Jacobson was a man of universally acknowledged piety and of simple habits. Although extremely reserved and cautious, he never hesitated to act in accordance with his sense of right, and was a kind and considerate friend. He was a high churchman of the old scholarly sort; the Oxford movement exercised no influence on him, and he took no part in it. While his theological lectures, given when he was divinity professor at Oxford, were replete with erudition, those at which the attendance of candidates for orders was compulsory were unsuited to the larger part at least of his audience. He diligently performed his episcopal duties, and in the general administration of his diocese he showed tact and judgment; he continued to live simply, and gave away his money liberally.
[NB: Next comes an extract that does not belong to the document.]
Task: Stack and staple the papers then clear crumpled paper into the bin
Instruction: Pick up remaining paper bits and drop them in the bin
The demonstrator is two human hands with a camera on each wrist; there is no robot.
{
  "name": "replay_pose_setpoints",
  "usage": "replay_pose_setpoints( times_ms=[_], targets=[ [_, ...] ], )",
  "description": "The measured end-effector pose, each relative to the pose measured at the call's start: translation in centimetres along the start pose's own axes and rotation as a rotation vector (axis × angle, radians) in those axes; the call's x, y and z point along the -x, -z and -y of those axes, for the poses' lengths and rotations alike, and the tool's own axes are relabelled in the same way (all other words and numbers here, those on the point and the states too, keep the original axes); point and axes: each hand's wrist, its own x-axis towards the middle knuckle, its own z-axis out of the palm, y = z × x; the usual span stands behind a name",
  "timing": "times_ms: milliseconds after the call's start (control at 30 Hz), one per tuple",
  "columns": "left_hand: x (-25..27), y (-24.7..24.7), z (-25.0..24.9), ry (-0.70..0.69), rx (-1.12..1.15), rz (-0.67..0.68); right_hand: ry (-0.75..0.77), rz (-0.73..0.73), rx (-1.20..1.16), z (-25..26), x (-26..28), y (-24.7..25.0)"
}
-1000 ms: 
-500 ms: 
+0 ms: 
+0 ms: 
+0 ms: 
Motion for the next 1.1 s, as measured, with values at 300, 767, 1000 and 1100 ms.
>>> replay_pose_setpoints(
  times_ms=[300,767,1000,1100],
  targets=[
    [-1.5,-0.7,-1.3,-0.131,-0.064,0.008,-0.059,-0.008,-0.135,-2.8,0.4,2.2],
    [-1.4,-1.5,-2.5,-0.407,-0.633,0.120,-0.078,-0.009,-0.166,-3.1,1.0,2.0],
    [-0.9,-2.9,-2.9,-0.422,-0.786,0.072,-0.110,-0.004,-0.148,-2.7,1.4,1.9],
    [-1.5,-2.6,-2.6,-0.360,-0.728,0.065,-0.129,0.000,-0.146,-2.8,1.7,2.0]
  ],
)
In his charge at his primary visitation in October 1868 (published) he spoke without reserve on the duty of rubrical conformity. Although personally he had no liking for new or extreme ritual, he made it clearly understood that he would discountenance prosecutions, and that he viewed with displeasure laxity and defect in order. His call to conformity gave offence to the more violent low churchmen, and in the earlier years of his episcopate he was twice mobbed by ‘Orangemen’ in Liverpool when on his way to consecrate churches intended for the performance of an ornate service. He promoted the division of his diocese made by the foundation of the bishopric of Liverpool in 1880. Failure of health caused him to resign his bishopric in February 1884; he was then in his eighty-first year. He died at the episcopal residence, Deeside, on Sunday morning, 13 July 1884. His portrait, painted by Richmond, has been engraved. He married, on 23 June 1836, Eleanor Jane, youngest daughter of Dawson Turner. By his wife, who survived him, he had ten children, of whom three sons and two daughters survived him.
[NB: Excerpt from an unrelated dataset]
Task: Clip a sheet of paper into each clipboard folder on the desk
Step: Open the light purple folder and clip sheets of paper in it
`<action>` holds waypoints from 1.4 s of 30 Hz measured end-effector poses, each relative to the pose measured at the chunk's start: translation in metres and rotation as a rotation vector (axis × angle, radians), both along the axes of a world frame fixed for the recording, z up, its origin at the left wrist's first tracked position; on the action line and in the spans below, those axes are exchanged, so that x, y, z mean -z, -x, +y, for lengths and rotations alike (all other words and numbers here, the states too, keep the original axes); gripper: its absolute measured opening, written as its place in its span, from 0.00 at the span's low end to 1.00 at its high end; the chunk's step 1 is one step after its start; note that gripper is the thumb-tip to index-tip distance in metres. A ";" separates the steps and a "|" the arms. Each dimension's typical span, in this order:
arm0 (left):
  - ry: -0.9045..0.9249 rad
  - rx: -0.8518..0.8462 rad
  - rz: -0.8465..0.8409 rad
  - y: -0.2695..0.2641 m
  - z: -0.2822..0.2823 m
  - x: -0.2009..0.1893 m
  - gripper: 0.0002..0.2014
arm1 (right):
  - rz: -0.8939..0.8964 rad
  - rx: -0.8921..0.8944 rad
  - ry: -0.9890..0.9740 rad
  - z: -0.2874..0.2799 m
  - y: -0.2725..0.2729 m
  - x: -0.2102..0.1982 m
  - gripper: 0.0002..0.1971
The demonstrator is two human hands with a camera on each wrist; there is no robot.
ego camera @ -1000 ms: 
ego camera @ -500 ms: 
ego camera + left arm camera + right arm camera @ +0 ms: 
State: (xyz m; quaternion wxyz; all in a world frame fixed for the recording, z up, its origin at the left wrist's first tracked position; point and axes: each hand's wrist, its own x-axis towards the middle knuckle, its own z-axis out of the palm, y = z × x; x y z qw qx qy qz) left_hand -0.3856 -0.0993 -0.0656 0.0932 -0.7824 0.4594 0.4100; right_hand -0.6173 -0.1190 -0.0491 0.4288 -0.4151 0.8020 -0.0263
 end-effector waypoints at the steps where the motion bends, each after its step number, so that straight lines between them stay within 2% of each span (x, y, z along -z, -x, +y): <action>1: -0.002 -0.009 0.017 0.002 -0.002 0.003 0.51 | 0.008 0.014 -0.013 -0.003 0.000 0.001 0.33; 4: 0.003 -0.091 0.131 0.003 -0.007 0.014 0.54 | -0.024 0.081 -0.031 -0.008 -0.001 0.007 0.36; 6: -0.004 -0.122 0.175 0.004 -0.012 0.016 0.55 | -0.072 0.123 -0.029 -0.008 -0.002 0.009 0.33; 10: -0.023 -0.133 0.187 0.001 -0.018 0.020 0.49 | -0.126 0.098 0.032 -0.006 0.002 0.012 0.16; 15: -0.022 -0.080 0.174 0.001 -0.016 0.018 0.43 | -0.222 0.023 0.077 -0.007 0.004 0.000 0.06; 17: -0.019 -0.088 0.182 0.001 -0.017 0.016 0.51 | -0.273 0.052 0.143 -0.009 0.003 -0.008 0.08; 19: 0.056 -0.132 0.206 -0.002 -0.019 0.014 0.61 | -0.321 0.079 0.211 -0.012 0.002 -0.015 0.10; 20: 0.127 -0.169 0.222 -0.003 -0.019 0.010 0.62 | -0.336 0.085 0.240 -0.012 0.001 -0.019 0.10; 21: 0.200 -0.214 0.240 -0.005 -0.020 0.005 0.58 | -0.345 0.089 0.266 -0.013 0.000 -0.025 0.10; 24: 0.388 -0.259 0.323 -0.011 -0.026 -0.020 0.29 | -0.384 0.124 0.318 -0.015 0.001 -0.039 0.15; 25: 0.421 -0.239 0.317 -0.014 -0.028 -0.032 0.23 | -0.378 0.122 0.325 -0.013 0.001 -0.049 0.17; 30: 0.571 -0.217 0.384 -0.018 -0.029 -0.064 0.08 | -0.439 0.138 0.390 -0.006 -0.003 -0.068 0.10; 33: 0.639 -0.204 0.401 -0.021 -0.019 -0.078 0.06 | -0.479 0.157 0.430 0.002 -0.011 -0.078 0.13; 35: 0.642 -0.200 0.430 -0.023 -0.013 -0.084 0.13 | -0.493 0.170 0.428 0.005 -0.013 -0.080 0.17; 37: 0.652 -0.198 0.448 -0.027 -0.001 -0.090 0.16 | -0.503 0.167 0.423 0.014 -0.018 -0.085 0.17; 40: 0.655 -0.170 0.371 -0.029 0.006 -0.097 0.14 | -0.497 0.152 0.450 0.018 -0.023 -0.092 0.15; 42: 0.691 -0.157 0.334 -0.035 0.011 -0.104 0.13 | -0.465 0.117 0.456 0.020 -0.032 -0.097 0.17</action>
Jacobson published an edition of Dean Alexander Nowell's ‘Catechismus,’ with Life, 1835, 1844; an edition of the extant writings of the ‘Patres Apostolici,’ with title ‘S. Clementis Romani, S. Ignatii … quæ supersunt,’ &c., 2 vols. 1838, 1840, 1847, 1863, a work of great learning, and specially important with reference to the genuineness of the longer recension of the Ignatian epistles [see under Cureton, William]; an edition of the ‘Works of Robert Sanderson,’ bishop of Lincoln, 6 vols., 1854, and a few smaller books, sermons, and charges. He also wrote annotations on the Acts of the Apostles for the ‘Speaker's Commentary.’

[Dean Burgon's Lives of Twelve Good Men, ii. 238–303, in the main a reproduction of the dean's art. in the Guardian newspaper of 30 July 1884; see also Guardian of 13 Aug. following; Saturday Review of 19 July 1884; Times newspaper of 14 July 1884, where the obituary notice is not quite accurate; Maurice's Life of F. D. Maurice, i. 99, 179, 356.]

W. H.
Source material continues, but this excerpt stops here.